Exhibit 3.2

AMENDMENT NO. 2 TO BYLAWS

Effective as of March 7, 2025

This Amendment No. 2 (this “Amendment”) to the Bylaws of Fresh Vine Wine, Inc., a Nevada corporation (the “corporation”) (the “Bylaws”), is made effective as of the date first above written in accordance with Article IX of the Bylaws, and hereby amends the Bylaws by adding a new Article XI, as follows:

ARTICLE XI

INAPPLICABILITY OF NRS 78.378 THROUGH 78.3793

Section 11.01. Acquisition of Controlling Interest.
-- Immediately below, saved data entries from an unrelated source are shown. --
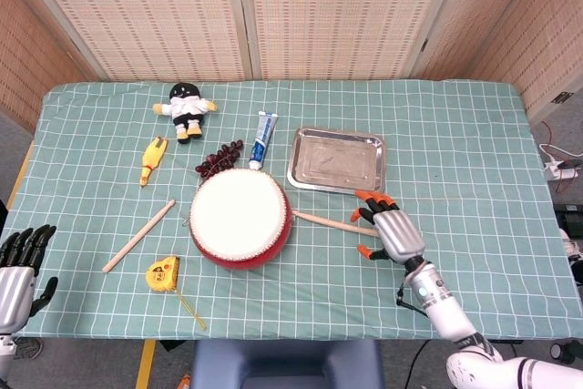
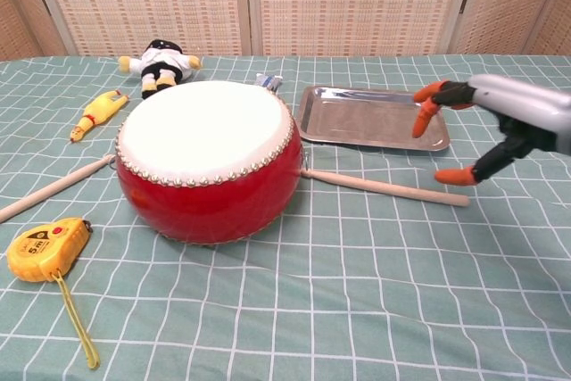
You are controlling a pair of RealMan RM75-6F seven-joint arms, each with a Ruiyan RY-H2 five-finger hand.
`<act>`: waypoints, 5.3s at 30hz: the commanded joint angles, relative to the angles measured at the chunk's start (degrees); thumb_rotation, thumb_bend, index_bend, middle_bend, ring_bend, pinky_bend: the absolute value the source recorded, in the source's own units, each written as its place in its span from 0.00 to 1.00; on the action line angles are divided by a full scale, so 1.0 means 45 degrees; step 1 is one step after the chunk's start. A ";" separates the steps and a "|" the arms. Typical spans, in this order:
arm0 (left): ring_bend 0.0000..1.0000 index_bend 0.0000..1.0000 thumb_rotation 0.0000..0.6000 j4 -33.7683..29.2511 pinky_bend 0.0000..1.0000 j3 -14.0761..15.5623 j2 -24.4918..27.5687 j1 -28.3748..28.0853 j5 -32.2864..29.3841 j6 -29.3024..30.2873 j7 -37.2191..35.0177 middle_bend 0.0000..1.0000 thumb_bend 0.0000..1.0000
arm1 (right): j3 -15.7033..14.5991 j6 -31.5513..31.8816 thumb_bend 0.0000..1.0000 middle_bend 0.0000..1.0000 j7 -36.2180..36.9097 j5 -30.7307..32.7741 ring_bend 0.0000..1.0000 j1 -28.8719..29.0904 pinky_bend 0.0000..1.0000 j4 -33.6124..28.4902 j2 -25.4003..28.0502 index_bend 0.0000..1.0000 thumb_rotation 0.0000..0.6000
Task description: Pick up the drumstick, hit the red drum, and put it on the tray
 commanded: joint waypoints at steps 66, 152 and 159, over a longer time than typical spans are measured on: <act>0.04 0.06 1.00 0.0790 0.04 0.0023 -0.0265 0.0131 -0.0169 -0.0287 -0.0701 0.06 0.34 | 0.0094 0.0311 0.43 0.15 0.2805 0.0767 0.03 0.1497 0.10 0.2271 -0.1654 0.63 1.00; 0.04 0.06 1.00 -0.0112 0.04 0.0399 0.0226 0.0167 0.0130 -0.0634 -0.0070 0.06 0.34 | -0.3829 0.3471 0.14 0.33 2.8663 -0.5695 0.30 -0.0030 0.34 1.2503 -0.3989 0.55 1.00; 0.04 0.06 1.00 0.0002 0.04 0.0408 0.0176 0.0170 0.0089 -0.0684 -0.0175 0.06 0.34 | -0.4008 0.2960 0.14 0.35 2.8320 -0.5688 0.33 0.0135 0.36 1.2609 -0.4346 0.59 1.00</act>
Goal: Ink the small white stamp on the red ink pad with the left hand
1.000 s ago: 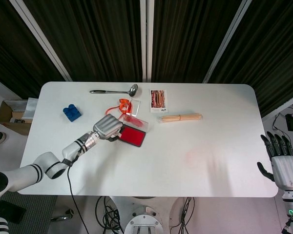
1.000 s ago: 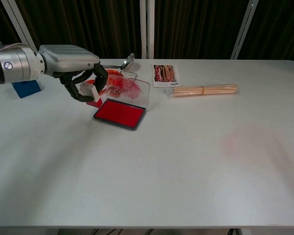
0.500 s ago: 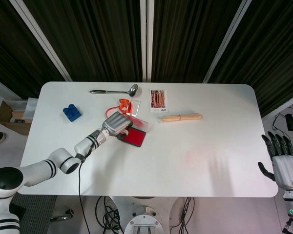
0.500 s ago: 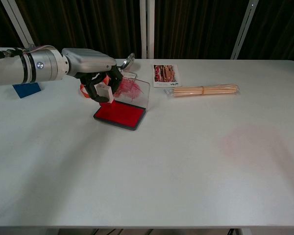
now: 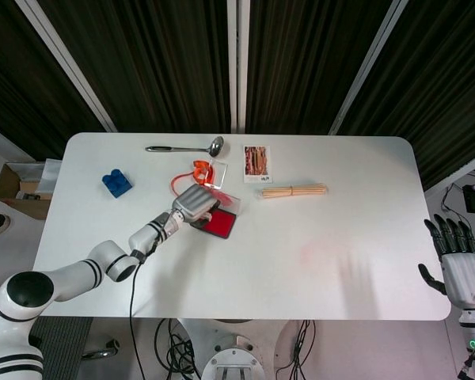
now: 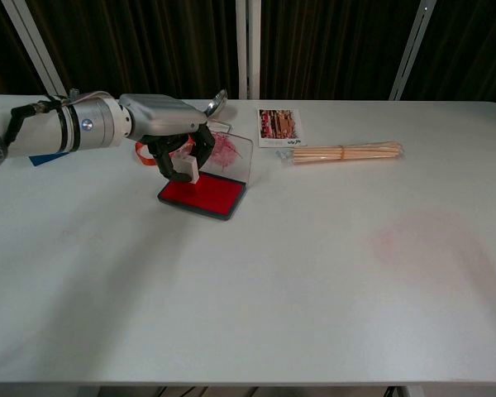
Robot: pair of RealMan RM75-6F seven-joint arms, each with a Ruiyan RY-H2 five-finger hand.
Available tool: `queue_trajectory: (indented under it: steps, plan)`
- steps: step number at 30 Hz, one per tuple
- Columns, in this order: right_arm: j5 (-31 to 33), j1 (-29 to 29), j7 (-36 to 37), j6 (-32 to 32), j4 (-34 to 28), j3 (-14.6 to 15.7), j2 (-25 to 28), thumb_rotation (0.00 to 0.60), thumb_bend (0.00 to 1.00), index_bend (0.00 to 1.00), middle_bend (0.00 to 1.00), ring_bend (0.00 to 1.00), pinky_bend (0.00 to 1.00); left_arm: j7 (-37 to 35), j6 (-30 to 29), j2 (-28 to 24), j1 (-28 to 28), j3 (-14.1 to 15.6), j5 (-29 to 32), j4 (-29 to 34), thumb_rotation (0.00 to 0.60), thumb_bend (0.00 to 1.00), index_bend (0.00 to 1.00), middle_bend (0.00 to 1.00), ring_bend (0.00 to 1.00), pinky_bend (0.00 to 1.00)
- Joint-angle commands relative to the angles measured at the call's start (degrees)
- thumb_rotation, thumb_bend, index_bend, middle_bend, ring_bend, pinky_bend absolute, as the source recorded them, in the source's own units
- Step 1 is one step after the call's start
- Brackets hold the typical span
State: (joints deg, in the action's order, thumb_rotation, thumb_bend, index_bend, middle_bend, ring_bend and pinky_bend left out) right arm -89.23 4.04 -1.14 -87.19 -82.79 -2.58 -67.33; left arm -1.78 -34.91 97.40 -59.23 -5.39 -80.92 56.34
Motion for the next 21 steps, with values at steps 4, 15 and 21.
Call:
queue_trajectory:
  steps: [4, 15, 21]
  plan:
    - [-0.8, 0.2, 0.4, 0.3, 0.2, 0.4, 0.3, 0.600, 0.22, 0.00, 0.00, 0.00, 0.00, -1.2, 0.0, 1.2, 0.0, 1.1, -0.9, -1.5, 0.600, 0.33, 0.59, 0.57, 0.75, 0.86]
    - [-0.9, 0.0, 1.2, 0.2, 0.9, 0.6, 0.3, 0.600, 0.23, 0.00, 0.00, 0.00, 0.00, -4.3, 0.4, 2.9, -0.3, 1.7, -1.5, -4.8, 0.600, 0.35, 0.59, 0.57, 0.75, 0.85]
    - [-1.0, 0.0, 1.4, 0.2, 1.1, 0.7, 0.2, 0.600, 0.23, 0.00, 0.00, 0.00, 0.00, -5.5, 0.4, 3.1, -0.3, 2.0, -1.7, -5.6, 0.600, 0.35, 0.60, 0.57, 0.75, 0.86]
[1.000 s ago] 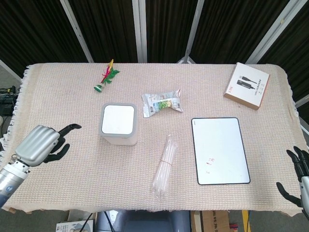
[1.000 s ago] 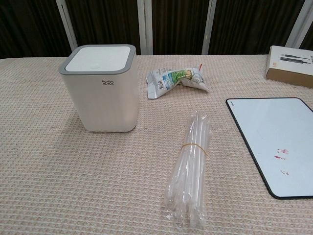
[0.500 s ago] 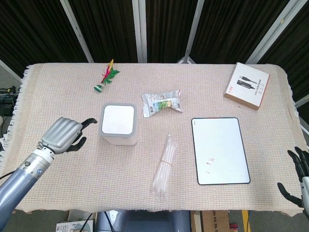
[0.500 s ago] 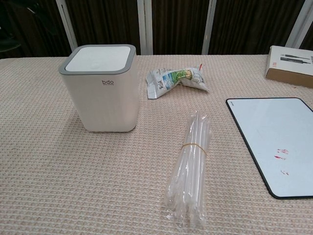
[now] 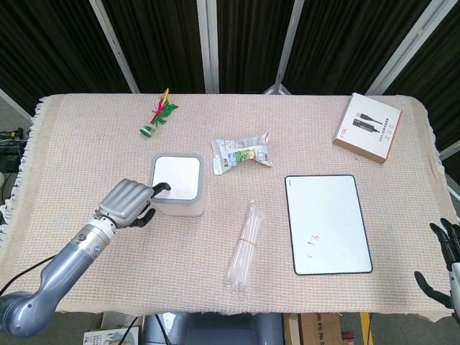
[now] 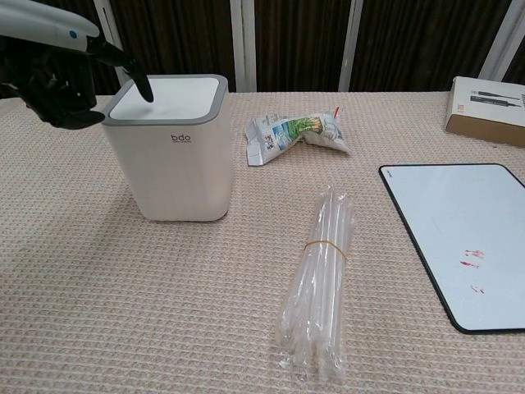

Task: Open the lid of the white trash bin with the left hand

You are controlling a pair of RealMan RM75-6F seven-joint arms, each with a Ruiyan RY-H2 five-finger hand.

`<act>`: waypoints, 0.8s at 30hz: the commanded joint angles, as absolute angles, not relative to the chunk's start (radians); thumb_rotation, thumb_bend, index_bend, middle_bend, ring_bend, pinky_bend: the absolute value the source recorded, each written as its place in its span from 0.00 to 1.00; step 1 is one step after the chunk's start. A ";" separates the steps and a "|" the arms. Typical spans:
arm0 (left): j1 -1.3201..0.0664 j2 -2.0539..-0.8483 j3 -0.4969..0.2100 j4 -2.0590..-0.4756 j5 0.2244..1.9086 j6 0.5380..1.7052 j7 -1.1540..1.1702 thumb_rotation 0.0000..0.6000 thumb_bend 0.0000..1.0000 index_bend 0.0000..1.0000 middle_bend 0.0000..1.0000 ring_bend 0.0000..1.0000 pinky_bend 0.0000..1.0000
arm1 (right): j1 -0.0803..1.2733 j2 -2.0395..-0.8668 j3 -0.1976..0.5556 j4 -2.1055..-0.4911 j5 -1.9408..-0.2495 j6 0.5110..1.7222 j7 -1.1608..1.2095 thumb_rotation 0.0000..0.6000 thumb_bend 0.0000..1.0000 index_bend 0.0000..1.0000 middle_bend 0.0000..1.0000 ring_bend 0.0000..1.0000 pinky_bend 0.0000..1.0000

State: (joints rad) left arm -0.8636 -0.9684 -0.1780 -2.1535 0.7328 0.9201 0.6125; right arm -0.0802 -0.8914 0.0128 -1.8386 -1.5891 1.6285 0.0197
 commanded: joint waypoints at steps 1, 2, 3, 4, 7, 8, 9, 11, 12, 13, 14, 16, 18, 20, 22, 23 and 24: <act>-0.886 -0.994 -0.164 -2.149 0.705 0.940 0.635 1.00 0.67 0.23 0.89 0.79 0.70 | -0.081 -0.890 0.012 -1.839 -1.589 1.629 0.021 1.00 0.27 0.12 0.06 0.00 0.00; -0.894 -1.002 -0.159 -2.148 0.693 0.947 0.645 1.00 0.67 0.23 0.89 0.79 0.70 | -0.081 -0.888 0.013 -1.840 -1.587 1.628 0.022 1.00 0.27 0.12 0.06 0.00 0.00; -0.899 -1.007 -0.155 -2.147 0.687 0.951 0.653 1.00 0.67 0.23 0.89 0.79 0.70 | -0.081 -0.888 0.013 -1.840 -1.586 1.629 0.023 1.00 0.27 0.12 0.06 0.00 0.00; -0.903 -1.010 -0.151 -2.146 0.681 0.956 0.660 1.00 0.67 0.23 0.89 0.79 0.70 | -0.081 -0.888 0.015 -1.839 -1.586 1.631 0.025 1.00 0.27 0.12 0.06 0.00 0.00; -0.918 -1.021 -0.133 -2.145 0.660 0.972 0.689 1.00 0.67 0.23 0.89 0.79 0.70 | -0.084 -0.888 0.015 -1.836 -1.584 1.634 0.031 1.00 0.27 0.12 0.06 0.00 0.00; -0.924 -1.026 -0.127 -2.145 0.650 0.977 0.698 1.00 0.67 0.23 0.89 0.79 0.70 | -0.083 -0.888 0.015 -1.835 -1.584 1.634 0.033 1.00 0.27 0.12 0.06 0.00 0.00; -0.929 -1.029 -0.121 -2.144 0.642 0.979 0.707 1.00 0.67 0.23 0.89 0.79 0.70 | -0.083 -0.888 0.016 -1.835 -1.584 1.633 0.033 1.00 0.27 0.12 0.06 0.00 0.00; -0.940 -1.034 -0.108 -2.145 0.628 0.984 0.726 1.00 0.67 0.23 0.89 0.79 0.70 | -0.083 -0.887 0.015 -1.836 -1.584 1.632 0.033 1.00 0.27 0.12 0.06 0.00 0.00; -0.943 -1.037 -0.103 -2.145 0.626 0.986 0.733 1.00 0.67 0.23 0.89 0.79 0.70 | -0.082 -0.887 0.016 -1.837 -1.584 1.632 0.032 1.00 0.27 0.12 0.06 0.00 0.00; -0.946 -1.038 -0.097 -2.146 0.623 0.989 0.740 1.00 0.67 0.23 0.89 0.79 0.70 | -0.083 -0.887 0.016 -1.837 -1.585 1.632 0.031 1.00 0.27 0.12 0.06 0.00 0.00; -0.951 -1.037 -0.090 -2.150 0.618 0.992 0.750 1.00 0.67 0.23 0.89 0.79 0.70 | -0.083 -0.888 0.016 -1.837 -1.585 1.633 0.031 1.00 0.27 0.12 0.06 0.00 0.00; -0.956 -1.035 -0.083 -2.156 0.613 0.998 0.759 1.00 0.67 0.23 0.89 0.79 0.70 | -0.083 -0.890 0.016 -1.837 -1.584 1.633 0.030 1.00 0.27 0.12 0.06 0.00 0.00; -0.959 -1.030 -0.083 -2.168 0.614 1.013 0.760 1.00 0.67 0.23 0.88 0.79 0.70 | -0.082 -0.891 0.017 -1.838 -1.581 1.629 0.028 1.00 0.27 0.12 0.06 0.00 0.00; -0.955 -1.022 -0.092 -2.188 0.631 1.045 0.754 1.00 0.66 0.24 0.85 0.79 0.70 | -0.080 -0.892 0.017 -1.840 -1.578 1.625 0.024 1.00 0.27 0.12 0.06 0.00 0.00; -0.942 -1.012 -0.109 -2.217 0.674 1.091 0.738 1.00 0.62 0.25 0.83 0.79 0.70 | -0.078 -0.895 0.018 -1.842 -1.577 1.622 0.018 1.00 0.27 0.12 0.06 0.00 0.00; -0.933 -1.008 -0.119 -2.231 0.699 1.115 0.726 1.00 0.59 0.25 0.81 0.78 0.70 | -0.077 -0.895 0.018 -1.843 -1.577 1.620 0.016 1.00 0.27 0.12 0.06 0.00 0.00; -0.922 -1.004 -0.125 -2.244 0.725 1.139 0.714 1.00 0.56 0.26 0.80 0.77 0.70 | -0.077 -0.896 0.018 -1.844 -1.578 1.619 0.014 1.00 0.27 0.12 0.06 0.00 0.00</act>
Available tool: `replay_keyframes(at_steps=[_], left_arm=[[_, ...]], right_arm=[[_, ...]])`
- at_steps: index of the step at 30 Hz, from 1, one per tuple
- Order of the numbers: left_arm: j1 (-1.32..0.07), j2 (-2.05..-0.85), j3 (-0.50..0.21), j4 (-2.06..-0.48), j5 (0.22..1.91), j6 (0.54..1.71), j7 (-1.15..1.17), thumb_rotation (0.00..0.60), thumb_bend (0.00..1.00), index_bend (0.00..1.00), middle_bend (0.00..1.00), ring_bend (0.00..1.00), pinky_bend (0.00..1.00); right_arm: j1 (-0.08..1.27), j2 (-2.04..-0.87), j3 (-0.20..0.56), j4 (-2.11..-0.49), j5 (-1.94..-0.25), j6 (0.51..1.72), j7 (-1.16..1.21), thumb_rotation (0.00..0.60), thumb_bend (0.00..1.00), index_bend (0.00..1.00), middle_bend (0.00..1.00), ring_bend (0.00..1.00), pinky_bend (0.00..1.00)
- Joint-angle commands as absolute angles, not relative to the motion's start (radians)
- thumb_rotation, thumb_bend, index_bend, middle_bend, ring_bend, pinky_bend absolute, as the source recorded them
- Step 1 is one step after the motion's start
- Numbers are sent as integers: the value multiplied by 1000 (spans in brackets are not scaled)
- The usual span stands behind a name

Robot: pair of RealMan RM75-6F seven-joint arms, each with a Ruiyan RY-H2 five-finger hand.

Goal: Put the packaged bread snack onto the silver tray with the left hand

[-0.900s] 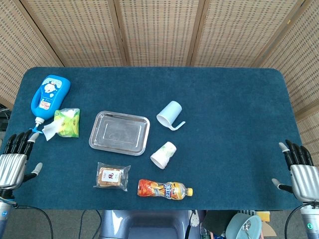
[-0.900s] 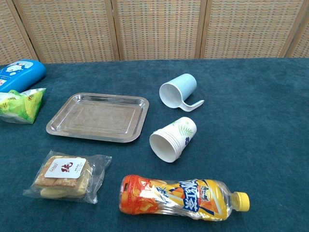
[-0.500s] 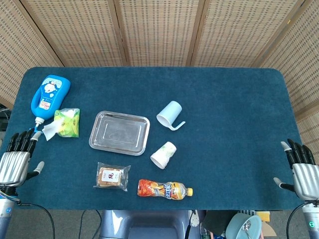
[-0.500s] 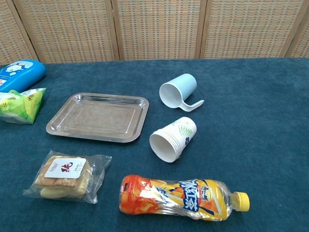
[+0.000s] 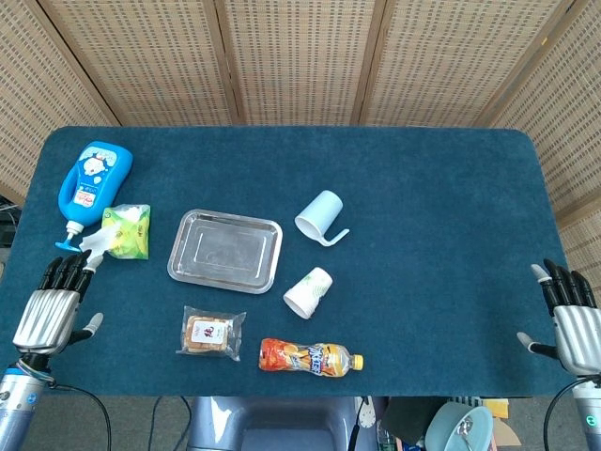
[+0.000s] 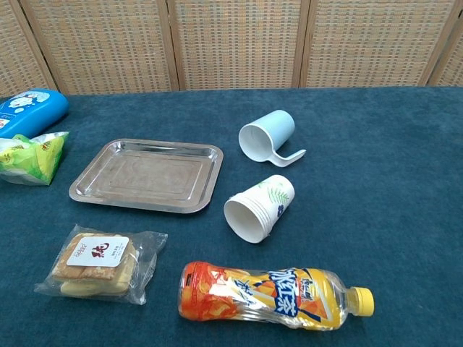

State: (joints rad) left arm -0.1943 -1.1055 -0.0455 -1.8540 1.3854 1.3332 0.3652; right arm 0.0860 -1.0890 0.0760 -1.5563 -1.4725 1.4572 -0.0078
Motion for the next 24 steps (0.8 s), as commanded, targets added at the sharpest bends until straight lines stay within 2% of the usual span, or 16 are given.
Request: replay_keyframes(at_steps=[1,14,19,24], left_arm=[[-209,-1109,-42,-1856,1380,1306,362,600,323,0,0,0,0],[-289,-1209,-36,-1815,1278,1152,381,600,323,0,0,0,0],[-313,-1222,-17,-1857,1239,1100,412,600,321,0,0,0,0],[-329,-1211,-10,-1922,1225,1095,447,600,321,0,0,0,0]], right_arm=[[86,-1090,77,-1554,-1473,1458,-3,600,85,0,0,0,0],[83,-1097,79,-1525,-1469,1462,21,600,85,0,0,0,0],[81,-1099,86,-1518,-1469,1474,28,600,86,0,0,0,0],[81,-1104,92,-1508,-1473,1486,47,600,85,0,0,0,0]])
The provisions of NRS 78.378 through 78.3793, inclusive, shall not apply to any “acquisition” of a “controlling interest” (as each term is defined therein) in the corporation resulting from the Amended and Restated Agreement and Plan of Merger Agreement, dated as of March 7, 2025, by and among the corporation, Amaze Holdings, Inc., a Delaware corporation and wholly-owned subsidiary of the corporation, Amaze Software, Inc., a Delaware corporation, and the other signatories thereto, or any amendments thereto (the “Merger Agreement”), including without limitation the acquisition of shares of the corporation’s capital stock issued in the “Merger,” or the acquisition of shares of the corporation’s capital stock pursuant to the documents, instruments and arrangements contemplated by the Merger Agreement or upon the consummation of any transactions contemplated thereby, including without limitation (i) any deemed acquisition of shares of the corporation’s capital stock by parties to the Fresh Vine Support Agreements (as defined in the Merger Agreement) and related documents by reason of entering into such Fresh Vine Support Agreements and related documents, and (ii) the acquisition of shares of the corporation’s common stock upon conversion of the corporation’s Series D Convertible Preferred Stock.

Except as expressly amended or modified by this Amendment, all of the terms and conditions of the Bylaws shall remain unchanged and in full force and effect.

IN WITNESS WHEREOF, this Amendment is effective as of the effective date noted above.